# Did I miss an $800 dollar part on this bike?



## Cooper S. (May 18, 2021)

https://www.ebay.com/itm/274801357599?campid=5335809022I mean it seems like a decent build, but not a $1500 build


----------



## tacochris (May 18, 2021)

Cooper S. said:


> https://www.ebay.com/itm/274801357599?campid=5335809022I mean it seems like a decent build, but not a $1500 buildView attachment 1414115



No way.  
You lost me at "klunker".  Sell me the frame and I'll put it back to original.


----------



## sworley (May 18, 2021)

It's also "or offer" but to me that looks pretty cool. Far more of a legit build than someone slapping on all the tacky anodized bits from porkchop bmx like most do.
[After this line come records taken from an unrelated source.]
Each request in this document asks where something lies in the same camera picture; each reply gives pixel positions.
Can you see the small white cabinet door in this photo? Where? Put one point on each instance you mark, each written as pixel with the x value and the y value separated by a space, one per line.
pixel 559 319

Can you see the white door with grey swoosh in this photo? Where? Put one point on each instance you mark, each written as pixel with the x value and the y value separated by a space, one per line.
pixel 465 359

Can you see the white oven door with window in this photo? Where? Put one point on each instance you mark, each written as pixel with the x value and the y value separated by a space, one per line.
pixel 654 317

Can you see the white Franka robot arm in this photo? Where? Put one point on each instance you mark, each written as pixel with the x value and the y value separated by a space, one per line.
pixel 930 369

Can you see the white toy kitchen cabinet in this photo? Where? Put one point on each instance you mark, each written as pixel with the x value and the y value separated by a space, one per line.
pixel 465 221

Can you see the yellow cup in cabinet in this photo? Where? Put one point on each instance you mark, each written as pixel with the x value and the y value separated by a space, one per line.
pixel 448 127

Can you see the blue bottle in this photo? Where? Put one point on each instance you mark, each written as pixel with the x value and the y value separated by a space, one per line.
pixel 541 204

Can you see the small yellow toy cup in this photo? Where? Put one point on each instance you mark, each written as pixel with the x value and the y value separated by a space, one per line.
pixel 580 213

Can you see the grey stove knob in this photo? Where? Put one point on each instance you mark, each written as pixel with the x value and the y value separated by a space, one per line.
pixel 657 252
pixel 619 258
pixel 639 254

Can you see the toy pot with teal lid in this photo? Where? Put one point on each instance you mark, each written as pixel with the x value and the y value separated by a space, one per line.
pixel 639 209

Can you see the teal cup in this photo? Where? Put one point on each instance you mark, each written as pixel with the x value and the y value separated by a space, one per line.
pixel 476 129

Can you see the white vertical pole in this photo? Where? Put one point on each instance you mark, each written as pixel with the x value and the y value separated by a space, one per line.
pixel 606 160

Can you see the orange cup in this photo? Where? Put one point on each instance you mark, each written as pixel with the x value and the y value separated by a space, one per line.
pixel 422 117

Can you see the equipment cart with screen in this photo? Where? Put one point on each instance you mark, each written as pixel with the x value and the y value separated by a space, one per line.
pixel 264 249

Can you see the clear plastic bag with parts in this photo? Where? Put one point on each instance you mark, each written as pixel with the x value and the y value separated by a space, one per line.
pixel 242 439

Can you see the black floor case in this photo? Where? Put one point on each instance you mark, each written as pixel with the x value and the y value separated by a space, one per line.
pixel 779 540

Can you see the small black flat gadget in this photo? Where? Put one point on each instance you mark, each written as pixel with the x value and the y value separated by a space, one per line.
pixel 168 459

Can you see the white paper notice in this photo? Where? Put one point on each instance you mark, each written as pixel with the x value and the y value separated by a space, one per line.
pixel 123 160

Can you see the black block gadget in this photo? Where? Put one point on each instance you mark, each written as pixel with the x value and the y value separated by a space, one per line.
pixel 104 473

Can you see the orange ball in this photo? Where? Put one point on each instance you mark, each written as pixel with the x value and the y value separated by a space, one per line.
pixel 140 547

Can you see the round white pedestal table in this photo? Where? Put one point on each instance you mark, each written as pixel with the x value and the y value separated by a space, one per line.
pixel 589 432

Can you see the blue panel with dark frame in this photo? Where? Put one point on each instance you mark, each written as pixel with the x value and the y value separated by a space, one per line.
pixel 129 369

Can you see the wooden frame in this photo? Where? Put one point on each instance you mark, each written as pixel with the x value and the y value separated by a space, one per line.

I'd change out that bulky ass seat and ride the heck out of it. 
https://www.ebay.com/itm/274801357599?hash=item3ffb6ff31f:g:dN4AAOSwTpZgowvR


----------



## hm. (May 18, 2021)

sworley said:


> It's also "or offer" but to me that looks pretty cool. Far more of a legit build than someone slapping on all the tacky anodized bits from porkchop bmx like most do. I'd change out that bulky ass seat and ride the heck out of it.
> https://www.ebay.com/itm/274801357599?hash=item3ffb6ff31f:g:dN4AAOSwTpZgowvR



^^^^^^this, I totally agree.. some nice parts on there but the goofy seat would be off with the quickness


----------



## vincev (May 18, 2021)

$1500 ? Reaching for the stars LOL


----------



## GTs58 (May 18, 2021)

"
Did I miss an $800 dollar part on this bike?​
Yep, the rechromed Miller kickstand. The price is right up there with *"all"* the other bikes on eBay. You can't buy nothing for less than a grand these days!  Haha!!!!

Over a grand with shipping.

https://www.ebay.com/itm/324631176506?campid=5335809022


----------



## BFGforme (May 18, 2021)

Fa la la la....fart


----------



## razinhellcustomz (May 23, 2021)

sworley said:


> It's also "or offer" but to me that looks pretty cool. Far more of a legit build than someone slapping on all the tacky anodized bits from porkchop bmx like most do. I'd change out that bulky ass seat and ride the heck out of it.
> https://www.ebay.com/itm/274801357599?hash=item3ffb6ff31f:g:dN4AAOSwTpZgowvR



Yeah, that seat looks really COCKEYED for the most part. Other wise a really NEATO looking bike.


----------